Sans l’étape 2, les trois autres sont cosmétiques. C’est le même raisonnement que pour les attaques par identité qui ouvrent la voie aux ransomwares : l’accès survit à la remédiation partielle.

Étape 4 — Durcir l’enrôlement en amont

  • Exiger un appareil conforme ou un réseau de confiance pour enregistrer une nouvelle méthode d’authentification (accès conditionnel Entra ID : action utilisateur « Register security information »).
  • Imposer une authentification forte préalable à tout enrôlement — jamais un enrôlement autorisé par une simple session existante.
  • Limiter le nombre de passkeys par compte et notifier l’utilisateur par un canal secondaire à chaque ajout.
  • Privilégier les passkeys liées à l’appareil (device-bound) plutôt que synchronisées pour les comptes sensibles.

Étape 5 — Auditer l’existant dès aujourd’hui

Ne partez pas du principe que rien n’a été enregistré. Extrayez la liste complète des méthodes d’authentification de vos comptes à privilèges et faites-la valider une par une par leurs titulaires. Sur un parc de PME-ETI, l’opération prend une demi-journée et referme la principale porte dérobée post-phishing.

Ce que le phishing passkey annonce pour 2026

Le phishing passkey confirme un déplacement de fond : les attaquants ne visent plus le secret, ils visent le registre des identités. Les mêmes kits ajoutent déjà des méthodes MFA, des applications OAuth et des règles de transfert automatique — trois formes de persistance invisibles pour un reset de mot de passe.

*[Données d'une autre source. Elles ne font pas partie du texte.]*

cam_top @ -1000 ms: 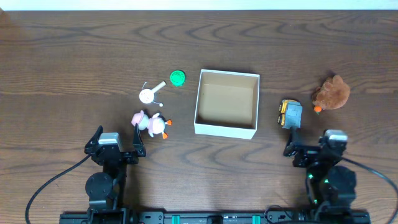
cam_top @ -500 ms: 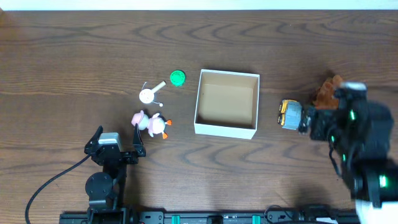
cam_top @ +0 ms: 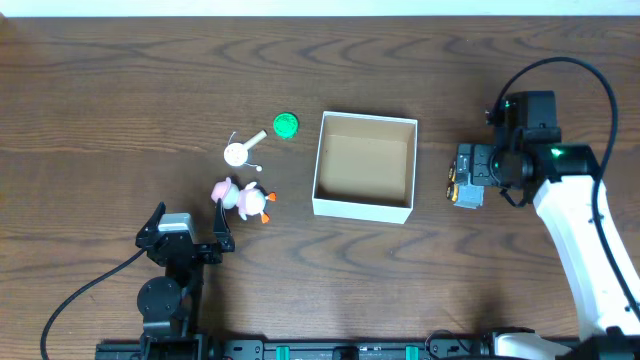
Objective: Pack container
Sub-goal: 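Reach the right gripper to the yellow toy truck and grasp it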
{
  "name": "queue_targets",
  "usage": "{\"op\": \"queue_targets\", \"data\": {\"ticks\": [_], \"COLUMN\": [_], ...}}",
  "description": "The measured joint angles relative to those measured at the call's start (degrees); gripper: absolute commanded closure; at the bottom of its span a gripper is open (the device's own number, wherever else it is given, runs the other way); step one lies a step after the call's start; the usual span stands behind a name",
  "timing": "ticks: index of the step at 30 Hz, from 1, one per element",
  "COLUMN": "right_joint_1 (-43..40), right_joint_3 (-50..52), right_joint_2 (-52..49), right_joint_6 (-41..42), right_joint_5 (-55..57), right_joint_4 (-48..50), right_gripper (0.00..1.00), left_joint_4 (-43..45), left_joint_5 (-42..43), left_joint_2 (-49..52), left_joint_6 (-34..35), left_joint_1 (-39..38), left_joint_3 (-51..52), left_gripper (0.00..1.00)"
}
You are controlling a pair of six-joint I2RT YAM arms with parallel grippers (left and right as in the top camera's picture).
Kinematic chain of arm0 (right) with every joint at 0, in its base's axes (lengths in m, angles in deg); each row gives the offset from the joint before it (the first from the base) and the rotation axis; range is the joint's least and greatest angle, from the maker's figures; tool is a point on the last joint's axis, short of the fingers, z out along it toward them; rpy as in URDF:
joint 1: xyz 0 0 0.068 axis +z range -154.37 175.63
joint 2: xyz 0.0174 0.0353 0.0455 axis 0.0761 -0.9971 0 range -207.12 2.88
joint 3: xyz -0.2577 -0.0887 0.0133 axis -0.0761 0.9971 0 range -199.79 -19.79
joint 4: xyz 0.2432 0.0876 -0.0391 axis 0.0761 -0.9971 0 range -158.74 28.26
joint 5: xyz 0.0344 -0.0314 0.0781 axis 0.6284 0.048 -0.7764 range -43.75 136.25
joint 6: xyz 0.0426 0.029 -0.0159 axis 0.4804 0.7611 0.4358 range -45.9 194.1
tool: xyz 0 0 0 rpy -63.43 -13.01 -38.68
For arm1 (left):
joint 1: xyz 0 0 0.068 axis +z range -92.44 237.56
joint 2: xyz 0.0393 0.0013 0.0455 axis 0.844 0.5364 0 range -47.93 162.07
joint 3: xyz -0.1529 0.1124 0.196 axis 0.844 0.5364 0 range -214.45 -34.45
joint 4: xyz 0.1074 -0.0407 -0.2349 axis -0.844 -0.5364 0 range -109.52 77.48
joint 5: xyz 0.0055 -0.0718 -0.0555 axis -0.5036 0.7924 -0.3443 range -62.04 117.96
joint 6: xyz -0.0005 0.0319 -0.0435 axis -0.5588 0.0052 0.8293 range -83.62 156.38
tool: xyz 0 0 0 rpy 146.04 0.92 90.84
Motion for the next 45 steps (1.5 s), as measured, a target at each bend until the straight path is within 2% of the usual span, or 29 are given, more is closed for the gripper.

La contre-mesure n’est pas un produit supplémentaire mais un changement d’objet de surveillance : auditer ce qui donne accès, pas seulement ce qui se connecte. Les PME-ETI qui instrumentent dès maintenant les événements d’enrôlement transformeront ce vecteur en détection précoce plutôt qu’en post-mortem, comme pour le phishing par device code sur Microsoft 365.